Além do território, o conceito de soberania mostra-se de grande pertinência à discussão realizada, já que os Estados, nas negociações multilaterais sobre o clima, buscam a todo o momento preservarem suas soberanias westfalianas, conforme definido por Krasner (1999), ao desconfiarem de possíveis interferências de outros Estados sobre seus territórios, população e recursos – tríada abordada por Raffestin (1993). Ao mesmo tempo, reafirma-se a importância da soberania da interdependência, conforme ressaltado por Ribeiro (2012), ao mesmo tempo em que se reconhece a fragilidade da cooperação multilateral diante da anarquia do sistema internacional de Estados, como apontado por Keohane (1984).

Por fim, verifica-se que tanto a teoria realista e a liberal das Relações Internacionais dispõem de elementos interessantes à análise desenvolvida. Ideias realistas, como o interesse em termos de poder, o equilíbrio de poder e sobre o caráter dos documentos produzidos, desenvolvidas por Morgenthau ([1948], 2003), são essenciais à compreensão da ordem ambiental internacional sobre mudanças climáticas, bem como as análises realistas defensivas realizadas por Waltz (2004) sobre a busca constante dos Estados para se defender dos demais (muitas vezes a partir de instituições) – dada a anarquia do sistema internacional e a insuficiência de políticas para restringir a ação dos países.
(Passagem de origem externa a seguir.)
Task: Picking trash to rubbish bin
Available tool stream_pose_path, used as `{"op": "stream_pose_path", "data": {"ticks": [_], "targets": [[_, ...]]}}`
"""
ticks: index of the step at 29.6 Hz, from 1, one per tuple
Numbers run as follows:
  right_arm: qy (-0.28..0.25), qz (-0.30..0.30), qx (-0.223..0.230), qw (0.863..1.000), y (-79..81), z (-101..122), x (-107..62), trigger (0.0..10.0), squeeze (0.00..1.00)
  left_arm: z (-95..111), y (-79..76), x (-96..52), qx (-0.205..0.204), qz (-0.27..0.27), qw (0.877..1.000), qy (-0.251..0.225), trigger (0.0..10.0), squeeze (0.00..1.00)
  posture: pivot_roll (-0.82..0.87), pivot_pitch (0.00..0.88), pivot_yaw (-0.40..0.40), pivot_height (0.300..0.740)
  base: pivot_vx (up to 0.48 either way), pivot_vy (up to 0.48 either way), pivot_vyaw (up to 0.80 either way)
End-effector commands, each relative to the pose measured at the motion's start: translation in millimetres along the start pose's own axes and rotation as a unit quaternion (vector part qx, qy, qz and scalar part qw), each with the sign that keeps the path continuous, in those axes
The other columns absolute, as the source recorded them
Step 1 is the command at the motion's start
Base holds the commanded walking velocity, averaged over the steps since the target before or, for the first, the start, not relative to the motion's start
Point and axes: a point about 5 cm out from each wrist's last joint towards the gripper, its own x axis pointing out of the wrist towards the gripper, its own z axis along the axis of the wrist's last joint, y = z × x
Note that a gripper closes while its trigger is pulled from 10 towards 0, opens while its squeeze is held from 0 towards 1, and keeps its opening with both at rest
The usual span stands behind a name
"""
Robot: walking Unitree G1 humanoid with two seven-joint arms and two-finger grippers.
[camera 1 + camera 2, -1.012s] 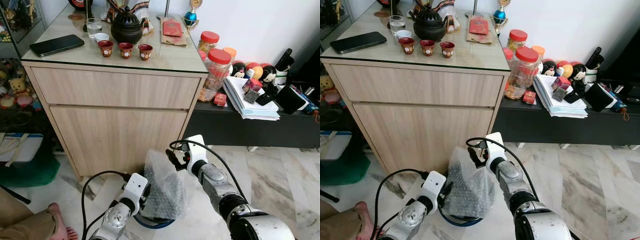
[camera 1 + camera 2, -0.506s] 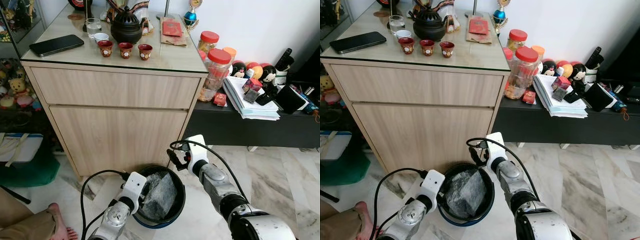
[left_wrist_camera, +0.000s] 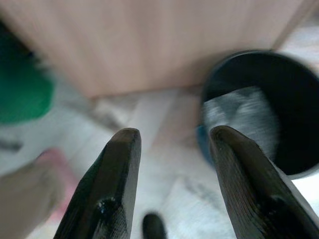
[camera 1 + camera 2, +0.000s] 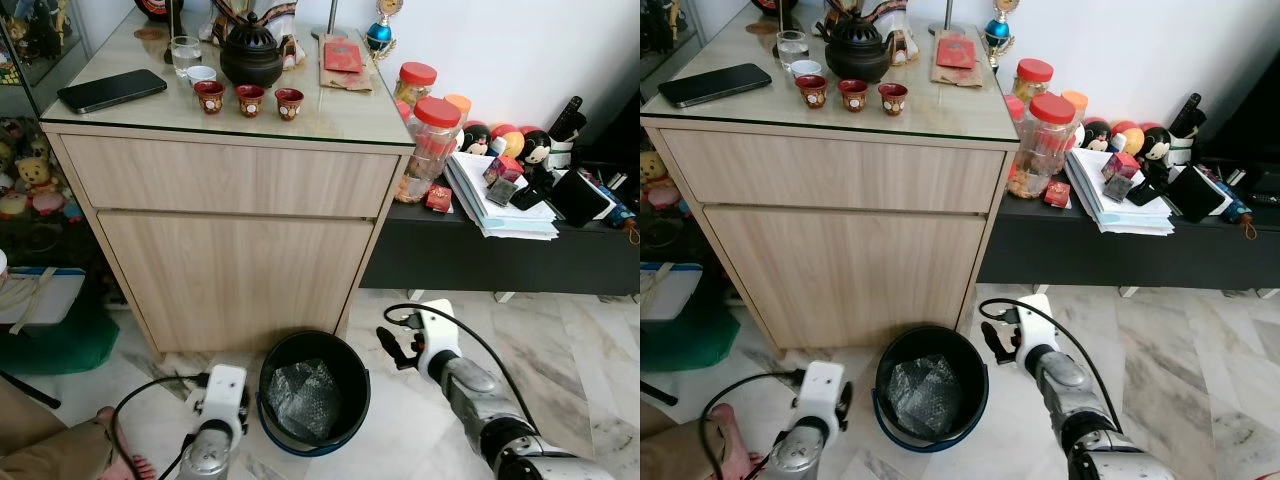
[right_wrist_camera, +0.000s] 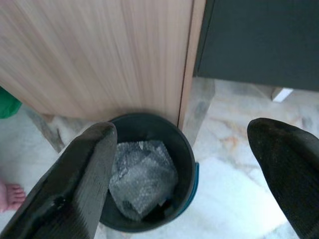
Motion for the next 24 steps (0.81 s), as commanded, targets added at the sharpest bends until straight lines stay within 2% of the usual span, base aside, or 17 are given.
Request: {"op": "stream_pose_path", "data": {"ticks": [1,4,5,6,7,11,14,19,24], "targets": [[0.017,-0.019,0.019,0.999,-12.5,-10.4,-7.6,10.0,0.0,-9.7,4.3,-4.2,-0.015,0.032,0.999,0.017,10.0,0.0,0.06,0.08,-0.192,0.74,0.0,0.0,0.0],[0.017,-0.02,0.019,0.999,-13.0,-10.8,-7.9,10.0,0.0,-9.8,4.6,-4.2,-0.014,0.036,0.999,0.017,10.0,0.0,0.06,0.08,-0.192,0.74,0.0,0.0,0.0],[0.016,-0.028,0.024,0.999,-17.7,-11.2,-10.0,10.0,0.0,-7.2,9.6,-4.3,-0.027,0.06,0.998,0.003,10.0,0.0,0.05,0.079,-0.175,0.74,0.0,0.0,0.0],[0.012,-0.043,0.034,0.998,-27.6,-11.0,-14.6,10.0,0.0,-2.0,21.6,-5.9,-0.059,0.116,0.991,-0.026,10.0,0.0,0.04,0.075,-0.163,0.74,0.0,0.0,0.0],[0.011,-0.048,0.036,0.998,-30.4,-10.7,-15.9,10.0,0.0,-0.7,24.9,-6.7,-0.069,0.132,0.988,-0.035,10.0,0.0,0.04,0.075,-0.163,0.74,0.0,0.0,0.0],[0.005,-0.048,0.039,0.998,-35.8,-8.8,-18.5,10.0,0.0,2.2,30.7,-12.1,-0.087,0.169,0.98,-0.064,10.0,0.0,0.05,0.069,-0.153,0.74,0.0,0.0,0.0],[0.006,-0.048,0.031,0.998,-36.2,-9.4,-19.1,10.0,0.0,-1.5,30.6,-19.3,-0.087,0.174,0.978,-0.075,10.0,0.0,0.06,0.072,-0.142,0.74,0.0,0.0,0.0],[0.014,-0.055,0.031,0.998,-32.8,-16.0,-19.1,10.0,0.0,-22.9,30.1,-30.6,-0.072,0.169,0.982,-0.044,10.0,0.0,0.07,0.071,-0.124,0.74,0.0,0.0,0.0],[0.033,-0.049,0.042,0.997,-21.1,-35.8,-20.7,10.0,0.0,-42.8,34.3,-39.0,-0.051,0.151,0.987,-0.009,10.0,0.0,0.09,0.058,-0.088,0.74,0.0,0.0,0.0]]}}
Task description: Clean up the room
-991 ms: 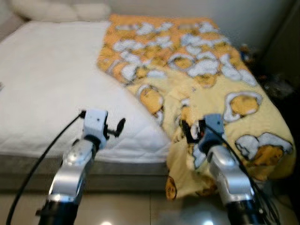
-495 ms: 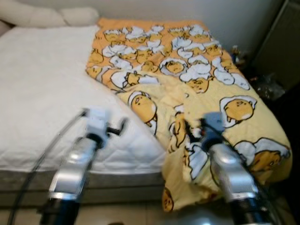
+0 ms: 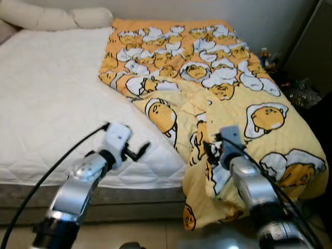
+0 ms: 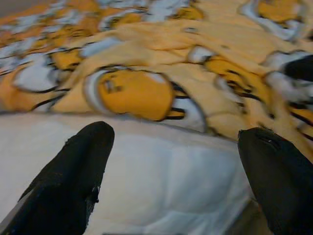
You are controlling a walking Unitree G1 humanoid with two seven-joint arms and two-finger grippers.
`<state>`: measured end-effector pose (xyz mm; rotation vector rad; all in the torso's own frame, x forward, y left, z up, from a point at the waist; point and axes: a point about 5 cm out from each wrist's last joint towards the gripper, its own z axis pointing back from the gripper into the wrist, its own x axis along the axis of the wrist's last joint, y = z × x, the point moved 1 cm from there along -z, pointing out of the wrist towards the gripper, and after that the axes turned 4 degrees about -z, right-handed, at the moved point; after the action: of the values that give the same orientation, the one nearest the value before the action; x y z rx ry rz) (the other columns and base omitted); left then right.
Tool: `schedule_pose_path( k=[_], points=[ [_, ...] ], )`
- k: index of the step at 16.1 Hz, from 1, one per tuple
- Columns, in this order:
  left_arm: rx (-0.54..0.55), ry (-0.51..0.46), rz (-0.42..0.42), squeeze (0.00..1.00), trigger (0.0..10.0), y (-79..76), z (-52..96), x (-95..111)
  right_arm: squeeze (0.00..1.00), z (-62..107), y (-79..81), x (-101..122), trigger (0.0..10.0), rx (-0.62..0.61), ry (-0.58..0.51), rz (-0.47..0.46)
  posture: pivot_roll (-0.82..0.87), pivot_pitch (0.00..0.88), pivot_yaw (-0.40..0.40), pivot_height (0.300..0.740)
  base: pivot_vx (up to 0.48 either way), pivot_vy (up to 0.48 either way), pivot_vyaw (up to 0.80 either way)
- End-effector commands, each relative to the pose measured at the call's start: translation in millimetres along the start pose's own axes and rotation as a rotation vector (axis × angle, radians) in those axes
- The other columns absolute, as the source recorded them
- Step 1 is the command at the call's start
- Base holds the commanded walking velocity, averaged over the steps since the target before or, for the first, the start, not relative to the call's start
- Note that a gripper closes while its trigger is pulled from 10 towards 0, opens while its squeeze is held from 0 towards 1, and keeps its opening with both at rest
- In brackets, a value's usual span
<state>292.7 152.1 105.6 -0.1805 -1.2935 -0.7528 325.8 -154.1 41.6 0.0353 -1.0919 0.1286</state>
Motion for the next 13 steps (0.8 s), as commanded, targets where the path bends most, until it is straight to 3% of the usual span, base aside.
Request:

Por outro lado, reafirmam-se ideias liberais, como a necessidade da promoção da cooperação com base na complementaridade de interesses (KEOHANE, 1984) e da busca pela governança conforme exposta por Rosenau (2000), ainda que sua efetividade dependa da forma de condução do processo.

Deste modo, corrobora-se com Nye (2002) ao afirmar que o sistema internacional atual caracteriza-se por uma mistura de continuidades e de mudanças, o que torna impossível a obtenção de uma explicação única, fácil e sintética. Segundo o autor, os liberais tendem a ver os realistas como cínicos fascinados pelo passado e cegos para as transformações do mundo. Os realistas, por sua vez, definem os liberais como sonhadores utópicos. Neste trabalho, entende-se que tanto a perspectiva realista/pessimista quanto o olhar liberal/otimista devem ser considerados na análise do momento atual, com vistas à identificação de possibilidades e limitações nas negociações multilaterais sobre mudanças climáticas.